> [PROVIDED DATA]:

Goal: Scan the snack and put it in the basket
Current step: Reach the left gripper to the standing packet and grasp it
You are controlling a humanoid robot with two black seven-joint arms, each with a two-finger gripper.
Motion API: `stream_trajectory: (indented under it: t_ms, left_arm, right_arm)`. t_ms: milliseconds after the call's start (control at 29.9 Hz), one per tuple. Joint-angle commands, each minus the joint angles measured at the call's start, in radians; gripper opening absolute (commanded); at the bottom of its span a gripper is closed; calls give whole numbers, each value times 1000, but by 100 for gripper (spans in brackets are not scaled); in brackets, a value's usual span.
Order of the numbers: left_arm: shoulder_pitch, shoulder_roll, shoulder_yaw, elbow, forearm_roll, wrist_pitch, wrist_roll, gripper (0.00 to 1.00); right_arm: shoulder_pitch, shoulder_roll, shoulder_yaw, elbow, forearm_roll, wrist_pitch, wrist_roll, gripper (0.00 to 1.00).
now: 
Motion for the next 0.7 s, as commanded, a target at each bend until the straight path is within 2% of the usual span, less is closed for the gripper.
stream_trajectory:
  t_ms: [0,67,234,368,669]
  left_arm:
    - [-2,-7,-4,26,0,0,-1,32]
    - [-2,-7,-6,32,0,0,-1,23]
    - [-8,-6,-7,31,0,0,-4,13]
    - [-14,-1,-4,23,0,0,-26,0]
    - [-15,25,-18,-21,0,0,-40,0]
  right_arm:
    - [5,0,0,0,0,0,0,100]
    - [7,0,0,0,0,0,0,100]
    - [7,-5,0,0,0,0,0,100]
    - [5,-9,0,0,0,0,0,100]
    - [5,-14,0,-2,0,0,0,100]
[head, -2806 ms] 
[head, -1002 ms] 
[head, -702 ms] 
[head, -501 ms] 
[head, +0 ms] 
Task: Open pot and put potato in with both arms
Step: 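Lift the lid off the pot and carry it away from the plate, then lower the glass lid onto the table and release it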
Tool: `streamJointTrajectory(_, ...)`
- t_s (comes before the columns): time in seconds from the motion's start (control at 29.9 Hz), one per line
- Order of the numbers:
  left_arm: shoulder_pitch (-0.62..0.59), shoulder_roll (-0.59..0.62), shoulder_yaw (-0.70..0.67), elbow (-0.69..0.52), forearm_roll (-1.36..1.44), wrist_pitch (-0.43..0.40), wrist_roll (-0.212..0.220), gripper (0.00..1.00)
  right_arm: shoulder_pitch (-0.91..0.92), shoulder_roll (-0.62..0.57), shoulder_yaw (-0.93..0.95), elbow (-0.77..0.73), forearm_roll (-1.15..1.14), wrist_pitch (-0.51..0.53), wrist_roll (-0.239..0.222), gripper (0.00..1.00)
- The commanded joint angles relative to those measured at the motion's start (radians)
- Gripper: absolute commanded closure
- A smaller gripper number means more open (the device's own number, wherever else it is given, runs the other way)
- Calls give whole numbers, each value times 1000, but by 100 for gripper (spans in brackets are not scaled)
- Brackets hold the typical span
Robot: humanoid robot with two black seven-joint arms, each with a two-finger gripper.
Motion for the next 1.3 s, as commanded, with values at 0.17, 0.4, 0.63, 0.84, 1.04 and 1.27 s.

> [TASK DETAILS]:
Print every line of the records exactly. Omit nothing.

> [TASK RESPONSE]:
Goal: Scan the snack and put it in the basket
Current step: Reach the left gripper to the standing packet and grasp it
You are controlling a humanoid robot with two black seven-joint arms, each with a two-finger gripper.
Motion API: `stream_trajectory: (indented under it: t_ms, left_arm, right_arm)`. t_ms: milliseconds after the call's start (control at 29.9 Hz), one per tuple. Joint-angle commands, each minus the joint angles measured at the call's start, in radians; gripper opening absolute (commanded); at the bottom of its span a gripper is closed; calls give whole numbers, each value times 1000, but by 100 for gripper (spans in brackets are not scaled); in brackets, a value's usual span.
Order of the numbers: left_arm: shoulder_pitch, shoulder_roll, shoulder_yaw, elbow, forearm_roll, wrist_pitch, wrist_roll, gripper (0.00 to 1.00); right_arm: shoulder_pitch, shoulder_roll, shoulder_yaw, elbow, forearm_roll, wrist_pitch, wrist_roll, gripper (0.00 to 1.00).
now: 
Motion for the next 0.7 s, as commanded, a target at each bend until the straight path is within 2% of the usual span, less is closed for the gripper.
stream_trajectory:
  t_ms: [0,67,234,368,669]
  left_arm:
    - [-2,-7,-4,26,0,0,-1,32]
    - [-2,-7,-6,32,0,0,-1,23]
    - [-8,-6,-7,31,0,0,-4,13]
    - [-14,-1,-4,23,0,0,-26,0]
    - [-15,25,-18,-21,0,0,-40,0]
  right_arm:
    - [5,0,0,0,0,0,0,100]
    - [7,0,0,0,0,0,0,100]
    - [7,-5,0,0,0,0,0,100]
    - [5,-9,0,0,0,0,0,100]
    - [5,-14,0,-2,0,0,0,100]
[head, -2806 ms] 
[head, -1002 ms] 
[head, -702 ms] 
[head, -501 ms] 
[head, +0 ms] 
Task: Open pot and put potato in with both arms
Step: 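Lift the lid off the pot and carry it away from the plate, then lower the glass lid onto the table and release it
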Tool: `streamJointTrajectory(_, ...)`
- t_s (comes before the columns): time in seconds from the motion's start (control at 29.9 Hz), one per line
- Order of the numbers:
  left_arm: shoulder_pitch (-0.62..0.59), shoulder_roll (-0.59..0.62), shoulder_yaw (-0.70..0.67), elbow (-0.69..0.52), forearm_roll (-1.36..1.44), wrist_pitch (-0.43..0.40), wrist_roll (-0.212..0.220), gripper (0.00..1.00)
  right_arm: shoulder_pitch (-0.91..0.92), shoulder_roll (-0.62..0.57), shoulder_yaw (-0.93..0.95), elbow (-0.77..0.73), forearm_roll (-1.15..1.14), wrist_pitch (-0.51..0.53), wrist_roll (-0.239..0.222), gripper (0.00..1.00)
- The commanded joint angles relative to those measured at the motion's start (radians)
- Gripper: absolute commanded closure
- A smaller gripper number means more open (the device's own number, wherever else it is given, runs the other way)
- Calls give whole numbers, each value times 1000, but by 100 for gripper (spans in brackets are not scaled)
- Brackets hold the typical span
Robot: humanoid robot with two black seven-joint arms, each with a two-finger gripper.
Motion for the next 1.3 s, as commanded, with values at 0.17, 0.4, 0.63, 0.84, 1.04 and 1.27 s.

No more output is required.